■ WHAT YOU WILL DO ■
Taking the listing below, restate word for word each line from the line with "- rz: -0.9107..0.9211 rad" to the line with "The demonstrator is", ends included, and stop there.

■ GIVEN RECORDS ■

▽

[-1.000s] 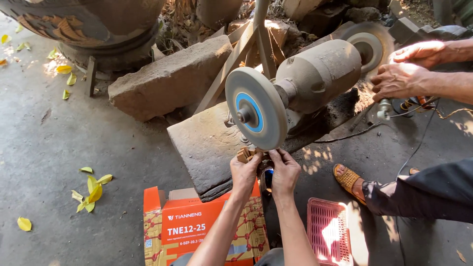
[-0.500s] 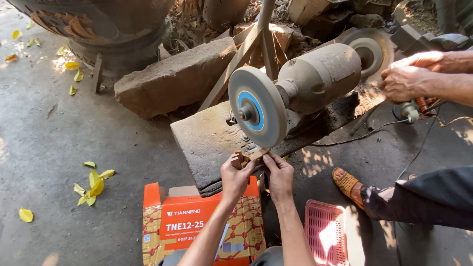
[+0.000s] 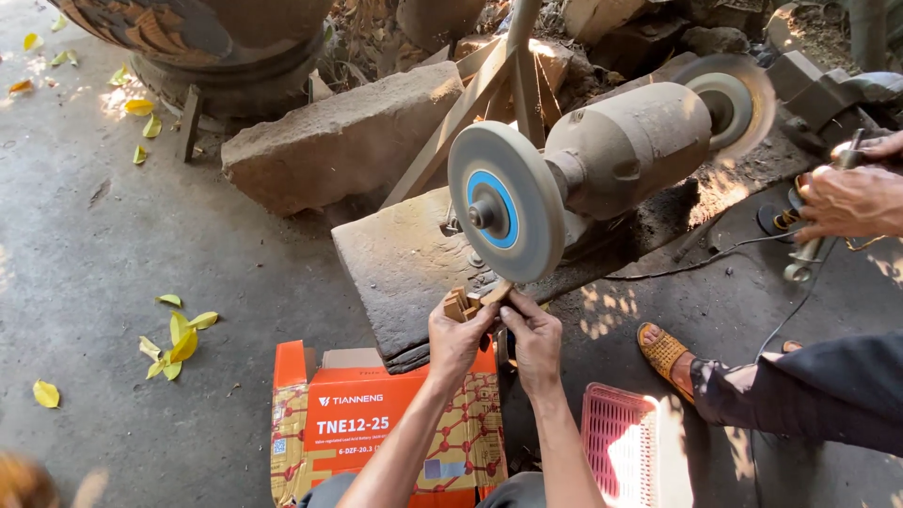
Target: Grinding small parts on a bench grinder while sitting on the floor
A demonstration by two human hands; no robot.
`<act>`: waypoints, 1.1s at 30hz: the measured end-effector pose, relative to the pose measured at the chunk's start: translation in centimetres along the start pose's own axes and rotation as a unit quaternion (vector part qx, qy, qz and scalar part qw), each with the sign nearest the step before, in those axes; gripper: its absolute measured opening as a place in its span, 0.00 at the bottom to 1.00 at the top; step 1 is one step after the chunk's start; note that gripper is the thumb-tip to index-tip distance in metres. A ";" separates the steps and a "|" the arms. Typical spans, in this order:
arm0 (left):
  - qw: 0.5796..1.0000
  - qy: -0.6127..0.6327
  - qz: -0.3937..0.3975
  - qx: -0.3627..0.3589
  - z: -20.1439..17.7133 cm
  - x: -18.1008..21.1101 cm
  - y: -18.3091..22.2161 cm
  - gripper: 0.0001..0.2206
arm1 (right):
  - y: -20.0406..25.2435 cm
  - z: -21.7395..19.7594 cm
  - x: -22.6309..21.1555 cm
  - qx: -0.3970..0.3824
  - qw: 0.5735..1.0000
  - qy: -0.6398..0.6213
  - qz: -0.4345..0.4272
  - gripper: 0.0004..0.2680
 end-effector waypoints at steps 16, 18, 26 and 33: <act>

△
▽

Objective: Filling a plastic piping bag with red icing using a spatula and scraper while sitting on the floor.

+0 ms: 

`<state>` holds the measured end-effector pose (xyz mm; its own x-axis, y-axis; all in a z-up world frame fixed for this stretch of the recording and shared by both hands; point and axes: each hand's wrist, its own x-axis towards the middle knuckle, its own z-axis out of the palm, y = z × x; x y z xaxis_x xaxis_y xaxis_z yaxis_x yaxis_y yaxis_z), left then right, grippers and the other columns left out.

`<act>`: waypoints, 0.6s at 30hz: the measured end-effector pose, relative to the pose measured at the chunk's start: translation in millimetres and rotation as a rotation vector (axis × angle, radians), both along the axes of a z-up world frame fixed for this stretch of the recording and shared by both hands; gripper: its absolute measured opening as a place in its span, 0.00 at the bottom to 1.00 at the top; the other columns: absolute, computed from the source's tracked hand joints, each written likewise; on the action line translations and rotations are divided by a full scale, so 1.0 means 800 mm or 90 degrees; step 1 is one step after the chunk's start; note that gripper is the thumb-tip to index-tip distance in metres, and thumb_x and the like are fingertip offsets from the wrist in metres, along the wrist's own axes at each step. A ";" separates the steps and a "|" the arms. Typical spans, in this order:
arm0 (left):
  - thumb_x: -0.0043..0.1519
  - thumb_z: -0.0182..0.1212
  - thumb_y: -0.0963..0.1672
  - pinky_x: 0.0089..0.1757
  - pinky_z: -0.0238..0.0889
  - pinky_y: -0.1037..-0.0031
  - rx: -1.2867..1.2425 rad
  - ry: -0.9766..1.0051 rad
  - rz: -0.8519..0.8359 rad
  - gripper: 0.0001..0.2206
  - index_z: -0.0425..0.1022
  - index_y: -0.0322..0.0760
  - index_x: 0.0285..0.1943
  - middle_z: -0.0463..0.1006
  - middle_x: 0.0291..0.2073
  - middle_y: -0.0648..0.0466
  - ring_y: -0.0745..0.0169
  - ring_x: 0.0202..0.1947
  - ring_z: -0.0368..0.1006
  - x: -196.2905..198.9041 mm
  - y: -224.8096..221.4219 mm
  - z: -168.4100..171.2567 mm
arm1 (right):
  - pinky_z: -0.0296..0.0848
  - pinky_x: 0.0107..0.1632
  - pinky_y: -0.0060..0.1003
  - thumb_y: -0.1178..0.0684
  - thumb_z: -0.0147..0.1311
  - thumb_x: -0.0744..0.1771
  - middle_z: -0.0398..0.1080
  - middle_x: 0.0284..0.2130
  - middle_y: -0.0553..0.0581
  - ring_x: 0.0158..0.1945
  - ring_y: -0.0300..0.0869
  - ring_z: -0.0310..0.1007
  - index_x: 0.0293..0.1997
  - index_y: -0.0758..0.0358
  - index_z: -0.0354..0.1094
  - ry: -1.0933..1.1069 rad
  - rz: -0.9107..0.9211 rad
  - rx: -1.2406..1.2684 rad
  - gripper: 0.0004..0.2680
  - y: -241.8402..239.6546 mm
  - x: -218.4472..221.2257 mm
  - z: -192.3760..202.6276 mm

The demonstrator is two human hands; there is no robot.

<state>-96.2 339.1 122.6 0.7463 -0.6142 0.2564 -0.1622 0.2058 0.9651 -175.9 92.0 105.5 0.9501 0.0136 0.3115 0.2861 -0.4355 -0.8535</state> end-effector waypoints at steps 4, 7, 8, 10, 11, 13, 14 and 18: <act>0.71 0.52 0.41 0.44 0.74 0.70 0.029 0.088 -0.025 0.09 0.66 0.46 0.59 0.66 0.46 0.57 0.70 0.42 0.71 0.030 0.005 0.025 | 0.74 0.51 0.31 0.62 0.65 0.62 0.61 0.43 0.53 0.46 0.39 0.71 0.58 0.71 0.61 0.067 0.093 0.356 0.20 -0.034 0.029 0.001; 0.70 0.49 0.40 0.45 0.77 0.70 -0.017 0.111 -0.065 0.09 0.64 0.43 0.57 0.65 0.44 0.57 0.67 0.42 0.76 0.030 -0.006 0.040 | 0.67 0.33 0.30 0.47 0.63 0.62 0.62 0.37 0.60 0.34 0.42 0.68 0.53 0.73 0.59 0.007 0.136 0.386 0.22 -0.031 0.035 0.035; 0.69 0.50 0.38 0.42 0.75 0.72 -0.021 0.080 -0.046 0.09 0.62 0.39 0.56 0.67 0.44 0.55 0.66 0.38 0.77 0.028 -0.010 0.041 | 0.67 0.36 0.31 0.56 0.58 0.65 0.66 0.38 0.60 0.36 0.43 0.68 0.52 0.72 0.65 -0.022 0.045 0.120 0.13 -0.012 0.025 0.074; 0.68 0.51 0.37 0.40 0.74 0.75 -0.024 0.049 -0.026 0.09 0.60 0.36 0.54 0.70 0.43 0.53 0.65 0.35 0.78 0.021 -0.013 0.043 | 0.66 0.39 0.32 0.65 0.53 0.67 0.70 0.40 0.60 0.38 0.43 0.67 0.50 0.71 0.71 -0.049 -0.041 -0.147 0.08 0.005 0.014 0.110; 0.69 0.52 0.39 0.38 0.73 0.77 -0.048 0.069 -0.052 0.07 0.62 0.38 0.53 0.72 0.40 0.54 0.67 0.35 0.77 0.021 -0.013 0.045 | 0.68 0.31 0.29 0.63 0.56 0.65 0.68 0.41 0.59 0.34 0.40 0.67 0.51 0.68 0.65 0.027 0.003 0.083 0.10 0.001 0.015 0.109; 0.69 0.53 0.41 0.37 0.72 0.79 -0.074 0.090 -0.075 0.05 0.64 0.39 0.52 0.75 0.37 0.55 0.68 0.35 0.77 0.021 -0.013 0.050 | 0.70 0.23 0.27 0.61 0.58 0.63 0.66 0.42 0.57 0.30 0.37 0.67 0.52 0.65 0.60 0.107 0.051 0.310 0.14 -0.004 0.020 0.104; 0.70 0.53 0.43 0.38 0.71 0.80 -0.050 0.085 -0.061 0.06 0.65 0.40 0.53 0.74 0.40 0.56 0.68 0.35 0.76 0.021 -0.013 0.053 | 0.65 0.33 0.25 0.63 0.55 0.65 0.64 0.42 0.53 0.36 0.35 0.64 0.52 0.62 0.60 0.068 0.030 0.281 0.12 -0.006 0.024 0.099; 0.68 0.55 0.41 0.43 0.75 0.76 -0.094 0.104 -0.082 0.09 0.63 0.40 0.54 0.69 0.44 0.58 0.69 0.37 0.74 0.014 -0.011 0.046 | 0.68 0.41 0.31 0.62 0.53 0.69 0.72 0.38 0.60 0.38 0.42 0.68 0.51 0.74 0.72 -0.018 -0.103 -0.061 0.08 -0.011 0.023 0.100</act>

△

■ ANSWER TO THE PROBLEM ■
  - rz: -0.9107..0.9211 rad
  - rx: -1.2406..1.2684 rad
  - gripper: 0.0004..0.2680
  - y: -241.8402..239.6546 mm
  - x: -218.4472..221.2257 mm
  - z: -192.3760..202.6276 mm

The demonstrator is two human hands; there is no robot.

With this, there is nothing more to the exercise.